## WORK REQUIRED:
Gather, from the data below, each line in which the word "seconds" occurs.

**** EXERCISE DATA ****

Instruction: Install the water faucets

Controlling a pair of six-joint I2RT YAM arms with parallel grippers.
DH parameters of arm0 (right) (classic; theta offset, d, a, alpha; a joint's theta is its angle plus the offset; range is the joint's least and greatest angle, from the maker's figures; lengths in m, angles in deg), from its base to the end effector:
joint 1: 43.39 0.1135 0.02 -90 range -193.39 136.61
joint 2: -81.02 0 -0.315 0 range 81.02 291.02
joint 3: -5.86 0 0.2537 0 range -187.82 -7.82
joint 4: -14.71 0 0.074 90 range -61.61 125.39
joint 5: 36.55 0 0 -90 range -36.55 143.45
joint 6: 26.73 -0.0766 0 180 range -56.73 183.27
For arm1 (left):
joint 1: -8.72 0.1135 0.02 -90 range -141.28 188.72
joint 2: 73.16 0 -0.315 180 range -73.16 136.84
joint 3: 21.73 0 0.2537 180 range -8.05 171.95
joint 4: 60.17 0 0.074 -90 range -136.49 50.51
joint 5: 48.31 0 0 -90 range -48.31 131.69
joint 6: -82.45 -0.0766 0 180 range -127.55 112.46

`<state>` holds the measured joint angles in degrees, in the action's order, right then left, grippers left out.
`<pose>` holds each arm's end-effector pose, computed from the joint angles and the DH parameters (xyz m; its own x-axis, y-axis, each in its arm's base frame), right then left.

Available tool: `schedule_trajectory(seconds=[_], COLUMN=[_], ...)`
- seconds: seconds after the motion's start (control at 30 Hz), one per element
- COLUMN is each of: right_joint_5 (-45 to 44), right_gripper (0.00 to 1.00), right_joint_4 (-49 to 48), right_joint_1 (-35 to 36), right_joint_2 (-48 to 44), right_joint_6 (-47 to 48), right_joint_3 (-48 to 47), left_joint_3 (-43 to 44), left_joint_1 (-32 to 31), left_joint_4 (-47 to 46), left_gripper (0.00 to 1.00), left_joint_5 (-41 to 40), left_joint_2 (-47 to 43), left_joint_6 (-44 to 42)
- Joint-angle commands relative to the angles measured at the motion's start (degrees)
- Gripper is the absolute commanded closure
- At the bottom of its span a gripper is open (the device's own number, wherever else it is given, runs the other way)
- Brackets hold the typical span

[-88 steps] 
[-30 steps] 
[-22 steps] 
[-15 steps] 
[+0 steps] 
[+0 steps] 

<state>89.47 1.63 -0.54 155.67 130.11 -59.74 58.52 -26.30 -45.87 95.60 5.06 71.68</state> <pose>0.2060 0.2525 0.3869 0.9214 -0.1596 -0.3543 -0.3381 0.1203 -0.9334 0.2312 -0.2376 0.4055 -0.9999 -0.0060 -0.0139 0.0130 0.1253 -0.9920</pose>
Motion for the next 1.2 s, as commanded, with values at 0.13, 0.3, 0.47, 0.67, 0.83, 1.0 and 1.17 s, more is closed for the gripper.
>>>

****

## ANSWER BOX:
Available tool: `schedule_trajectory(seconds=[_], COLUMN=[_], ...)`
- seconds: seconds after the motion's start (control at 30 Hz), one per element

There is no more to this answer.